The response must consist of all the records, retyped exactly.

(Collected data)
::::::::::

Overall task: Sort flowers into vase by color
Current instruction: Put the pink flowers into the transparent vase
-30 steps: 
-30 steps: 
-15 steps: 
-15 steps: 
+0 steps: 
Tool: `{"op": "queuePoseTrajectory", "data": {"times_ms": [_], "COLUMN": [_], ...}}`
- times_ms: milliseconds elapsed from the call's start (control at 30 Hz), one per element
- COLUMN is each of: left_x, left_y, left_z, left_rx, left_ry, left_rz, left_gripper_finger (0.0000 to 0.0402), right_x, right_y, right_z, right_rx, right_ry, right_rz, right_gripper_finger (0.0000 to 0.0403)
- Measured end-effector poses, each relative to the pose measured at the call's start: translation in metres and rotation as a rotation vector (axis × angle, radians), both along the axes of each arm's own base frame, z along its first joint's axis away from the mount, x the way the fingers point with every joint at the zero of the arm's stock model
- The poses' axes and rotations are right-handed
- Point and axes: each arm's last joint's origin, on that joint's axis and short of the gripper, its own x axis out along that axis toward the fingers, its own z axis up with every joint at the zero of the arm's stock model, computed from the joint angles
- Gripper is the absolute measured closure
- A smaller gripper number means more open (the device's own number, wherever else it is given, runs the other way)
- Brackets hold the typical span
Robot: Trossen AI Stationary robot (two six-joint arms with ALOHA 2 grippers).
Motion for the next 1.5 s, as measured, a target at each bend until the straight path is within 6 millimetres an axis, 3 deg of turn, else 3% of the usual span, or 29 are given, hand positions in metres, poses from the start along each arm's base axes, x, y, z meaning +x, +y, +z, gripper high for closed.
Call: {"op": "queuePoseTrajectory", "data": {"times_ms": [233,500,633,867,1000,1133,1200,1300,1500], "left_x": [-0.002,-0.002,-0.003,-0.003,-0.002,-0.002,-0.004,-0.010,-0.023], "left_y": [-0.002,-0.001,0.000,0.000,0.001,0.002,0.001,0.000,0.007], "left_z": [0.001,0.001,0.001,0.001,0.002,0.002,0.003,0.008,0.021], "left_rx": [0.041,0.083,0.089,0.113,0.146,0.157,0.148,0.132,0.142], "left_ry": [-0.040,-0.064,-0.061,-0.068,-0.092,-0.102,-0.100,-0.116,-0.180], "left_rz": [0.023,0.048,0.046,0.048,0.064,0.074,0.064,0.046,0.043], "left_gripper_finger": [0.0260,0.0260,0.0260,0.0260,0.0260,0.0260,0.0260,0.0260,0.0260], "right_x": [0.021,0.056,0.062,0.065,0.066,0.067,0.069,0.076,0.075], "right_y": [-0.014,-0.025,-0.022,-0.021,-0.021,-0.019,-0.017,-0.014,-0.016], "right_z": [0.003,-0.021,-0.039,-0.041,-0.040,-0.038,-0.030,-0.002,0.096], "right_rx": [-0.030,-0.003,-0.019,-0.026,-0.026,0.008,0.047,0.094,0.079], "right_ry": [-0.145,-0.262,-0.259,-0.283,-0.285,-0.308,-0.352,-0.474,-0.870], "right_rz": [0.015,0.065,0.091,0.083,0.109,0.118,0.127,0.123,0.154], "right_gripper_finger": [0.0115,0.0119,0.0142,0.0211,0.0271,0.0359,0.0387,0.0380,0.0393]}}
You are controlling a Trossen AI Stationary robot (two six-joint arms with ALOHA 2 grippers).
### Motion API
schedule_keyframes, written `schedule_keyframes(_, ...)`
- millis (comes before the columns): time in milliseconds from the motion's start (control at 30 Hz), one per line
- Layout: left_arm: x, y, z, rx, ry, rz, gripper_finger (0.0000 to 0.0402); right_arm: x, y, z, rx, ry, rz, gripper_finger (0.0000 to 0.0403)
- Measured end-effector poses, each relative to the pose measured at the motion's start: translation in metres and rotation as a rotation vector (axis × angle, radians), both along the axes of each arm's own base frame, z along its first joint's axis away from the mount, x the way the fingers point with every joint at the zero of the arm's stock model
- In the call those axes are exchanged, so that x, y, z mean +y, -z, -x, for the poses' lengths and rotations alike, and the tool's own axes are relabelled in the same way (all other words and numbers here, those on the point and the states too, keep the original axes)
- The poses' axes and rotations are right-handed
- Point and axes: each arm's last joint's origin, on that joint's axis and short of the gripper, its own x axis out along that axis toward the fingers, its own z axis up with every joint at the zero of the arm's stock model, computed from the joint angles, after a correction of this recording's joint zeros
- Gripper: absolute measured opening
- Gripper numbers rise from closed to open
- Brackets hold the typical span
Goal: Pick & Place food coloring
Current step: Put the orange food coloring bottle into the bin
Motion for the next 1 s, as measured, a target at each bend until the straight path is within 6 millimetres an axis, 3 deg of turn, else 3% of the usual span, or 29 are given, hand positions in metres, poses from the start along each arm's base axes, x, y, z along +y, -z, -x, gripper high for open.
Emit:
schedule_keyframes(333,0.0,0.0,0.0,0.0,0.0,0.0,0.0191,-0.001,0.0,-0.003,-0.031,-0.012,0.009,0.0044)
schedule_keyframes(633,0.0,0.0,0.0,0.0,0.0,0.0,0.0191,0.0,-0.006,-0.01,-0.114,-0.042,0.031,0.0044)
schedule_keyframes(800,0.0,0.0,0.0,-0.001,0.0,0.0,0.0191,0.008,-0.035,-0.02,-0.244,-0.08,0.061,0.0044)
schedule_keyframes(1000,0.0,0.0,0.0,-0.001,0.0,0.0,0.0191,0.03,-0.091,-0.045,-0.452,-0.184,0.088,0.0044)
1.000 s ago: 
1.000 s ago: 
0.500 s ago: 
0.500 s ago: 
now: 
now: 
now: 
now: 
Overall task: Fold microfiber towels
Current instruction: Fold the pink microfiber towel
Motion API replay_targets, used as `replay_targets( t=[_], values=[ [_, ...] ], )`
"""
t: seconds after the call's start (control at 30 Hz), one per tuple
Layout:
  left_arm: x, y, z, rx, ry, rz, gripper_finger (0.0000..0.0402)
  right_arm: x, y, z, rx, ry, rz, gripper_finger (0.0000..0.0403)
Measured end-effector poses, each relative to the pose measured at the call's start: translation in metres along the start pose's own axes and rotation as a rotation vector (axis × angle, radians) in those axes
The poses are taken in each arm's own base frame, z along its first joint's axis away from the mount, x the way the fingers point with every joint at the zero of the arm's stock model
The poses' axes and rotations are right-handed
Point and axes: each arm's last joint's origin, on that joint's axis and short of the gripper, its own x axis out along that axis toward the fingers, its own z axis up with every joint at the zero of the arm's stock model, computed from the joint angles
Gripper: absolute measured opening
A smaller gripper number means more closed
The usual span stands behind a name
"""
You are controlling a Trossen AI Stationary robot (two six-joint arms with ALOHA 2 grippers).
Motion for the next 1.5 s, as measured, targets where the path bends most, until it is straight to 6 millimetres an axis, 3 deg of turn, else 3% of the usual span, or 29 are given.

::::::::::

ANSWER:
Overall task: Sort flowers into vase by color
Current instruction: Put the pink flowers into the transparent vase
-30 steps: 
-30 steps: 
-15 steps: 
-15 steps: 
+0 steps: 
Tool: `{"op": "queuePoseTrajectory", "data": {"times_ms": [_], "COLUMN": [_], ...}}`
- times_ms: milliseconds elapsed from the call's start (control at 30 Hz), one per element
- COLUMN is each of: left_x, left_y, left_z, left_rx, left_ry, left_rz, left_gripper_finger (0.0000 to 0.0402), right_x, right_y, right_z, right_rx, right_ry, right_rz, right_gripper_finger (0.0000 to 0.0403)
- Measured end-effector poses, each relative to the pose measured at the call's start: translation in metres and rotation as a rotation vector (axis × angle, radians), both along the axes of each arm's own base frame, z along its first joint's axis away from the mount, x the way the fingers point with every joint at the zero of the arm's stock model
- The poses' axes and rotations are right-handed
- Point and axes: each arm's last joint's origin, on that joint's axis and short of the gripper, its own x axis out along that axis toward the fingers, its own z axis up with every joint at the zero of the arm's stock model, computed from the joint angles
- Gripper is the absolute measured closure
- A smaller gripper number means more open (the device's own number, wherever else it is given, runs the other way)
- Brackets hold the typical span
Robot: Trossen AI Stationary robot (two six-joint arms with ALOHA 2 grippers).
Motion for the next 1.5 s, as measured, a target at each bend until the straight path is within 6 millimetres an axis, 3 deg of turn, else 3% of the usual span, or 29 are given, hand positions in metres, poses from the start along each arm's base axes, x, y, z meaning +x, +y, +z, gripper high for closed.
Call: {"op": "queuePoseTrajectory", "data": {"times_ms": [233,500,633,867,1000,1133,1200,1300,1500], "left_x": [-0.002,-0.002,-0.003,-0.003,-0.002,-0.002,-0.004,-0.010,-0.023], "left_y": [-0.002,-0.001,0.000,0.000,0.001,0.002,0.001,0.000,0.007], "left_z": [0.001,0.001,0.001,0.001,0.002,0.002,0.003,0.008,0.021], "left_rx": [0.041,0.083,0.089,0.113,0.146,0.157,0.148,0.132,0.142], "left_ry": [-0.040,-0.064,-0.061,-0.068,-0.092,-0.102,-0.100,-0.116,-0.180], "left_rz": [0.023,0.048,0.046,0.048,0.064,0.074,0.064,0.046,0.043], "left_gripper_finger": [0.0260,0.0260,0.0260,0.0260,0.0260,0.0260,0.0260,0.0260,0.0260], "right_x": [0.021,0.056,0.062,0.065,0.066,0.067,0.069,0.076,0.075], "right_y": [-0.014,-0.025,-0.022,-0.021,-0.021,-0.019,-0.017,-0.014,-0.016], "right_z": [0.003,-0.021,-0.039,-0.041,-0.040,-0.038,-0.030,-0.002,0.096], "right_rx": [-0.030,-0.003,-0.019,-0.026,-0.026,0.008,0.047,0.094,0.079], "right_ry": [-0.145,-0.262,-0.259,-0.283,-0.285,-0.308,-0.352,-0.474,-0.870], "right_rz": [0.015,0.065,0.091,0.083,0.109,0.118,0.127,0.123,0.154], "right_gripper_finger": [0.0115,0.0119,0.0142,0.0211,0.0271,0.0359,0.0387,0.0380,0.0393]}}
You are controlling a Trossen AI Stationary robot (two six-joint arms with ALOHA 2 grippers).
### Motion API
schedule_keyframes, written `schedule_keyframes(_, ...)`
- millis (comes before the columns): time in milliseconds from the motion's start (control at 30 Hz), one per line
- Layout: left_arm: x, y, z, rx, ry, rz, gripper_finger (0.0000 to 0.0402); right_arm: x, y, z, rx, ry, rz, gripper_finger (0.0000 to 0.0403)
- Measured end-effector poses, each relative to the pose measured at the motion's start: translation in metres and rotation as a rotation vector (axis × angle, radians), both along the axes of each arm's own base frame, z along its first joint's axis away from the mount, x the way the fingers point with every joint at the zero of the arm's stock model
- In the call those axes are exchanged, so that x, y, z mean +y, -z, -x, for the poses' lengths and rotations alike, and the tool's own axes are relabelled in the same way (all other words and numbers here, those on the point and the states too, keep the original axes)
- The poses' axes and rotations are right-handed
- Point and axes: each arm's last joint's origin, on that joint's axis and short of the gripper, its own x axis out along that axis toward the fingers, its own z axis up with every joint at the zero of the arm's stock model, computed from the joint angles, after a correction of this recording's joint zeros
- Gripper: absolute measured opening
- Gripper numbers rise from closed to open
- Brackets hold the typical span
Goal: Pick & Place food coloring
Current step: Put the orange food coloring bottle into the bin
Motion for the next 1 s, as measured, a target at each bend until the straight path is within 6 millimetres an axis, 3 deg of turn, else 3% of the usual span, or 29 are given, hand positions in metres, poses from the start along each arm's base axes, x, y, z along +y, -z, -x, gripper high for open.
Emit:
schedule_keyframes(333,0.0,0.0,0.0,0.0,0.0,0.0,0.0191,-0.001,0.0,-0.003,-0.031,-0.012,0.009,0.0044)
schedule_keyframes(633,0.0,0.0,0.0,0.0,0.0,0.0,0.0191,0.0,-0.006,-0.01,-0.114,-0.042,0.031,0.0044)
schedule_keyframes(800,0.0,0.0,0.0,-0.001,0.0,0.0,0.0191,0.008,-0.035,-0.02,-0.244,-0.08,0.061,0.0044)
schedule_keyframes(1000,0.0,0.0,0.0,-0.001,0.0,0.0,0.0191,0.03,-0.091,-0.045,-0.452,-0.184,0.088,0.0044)
1.000 s ago: 
1.000 s ago: 
0.500 s ago: 
0.500 s ago: 
now: 
now: 
now: 
now: 
Overall task: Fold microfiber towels
Current instruction: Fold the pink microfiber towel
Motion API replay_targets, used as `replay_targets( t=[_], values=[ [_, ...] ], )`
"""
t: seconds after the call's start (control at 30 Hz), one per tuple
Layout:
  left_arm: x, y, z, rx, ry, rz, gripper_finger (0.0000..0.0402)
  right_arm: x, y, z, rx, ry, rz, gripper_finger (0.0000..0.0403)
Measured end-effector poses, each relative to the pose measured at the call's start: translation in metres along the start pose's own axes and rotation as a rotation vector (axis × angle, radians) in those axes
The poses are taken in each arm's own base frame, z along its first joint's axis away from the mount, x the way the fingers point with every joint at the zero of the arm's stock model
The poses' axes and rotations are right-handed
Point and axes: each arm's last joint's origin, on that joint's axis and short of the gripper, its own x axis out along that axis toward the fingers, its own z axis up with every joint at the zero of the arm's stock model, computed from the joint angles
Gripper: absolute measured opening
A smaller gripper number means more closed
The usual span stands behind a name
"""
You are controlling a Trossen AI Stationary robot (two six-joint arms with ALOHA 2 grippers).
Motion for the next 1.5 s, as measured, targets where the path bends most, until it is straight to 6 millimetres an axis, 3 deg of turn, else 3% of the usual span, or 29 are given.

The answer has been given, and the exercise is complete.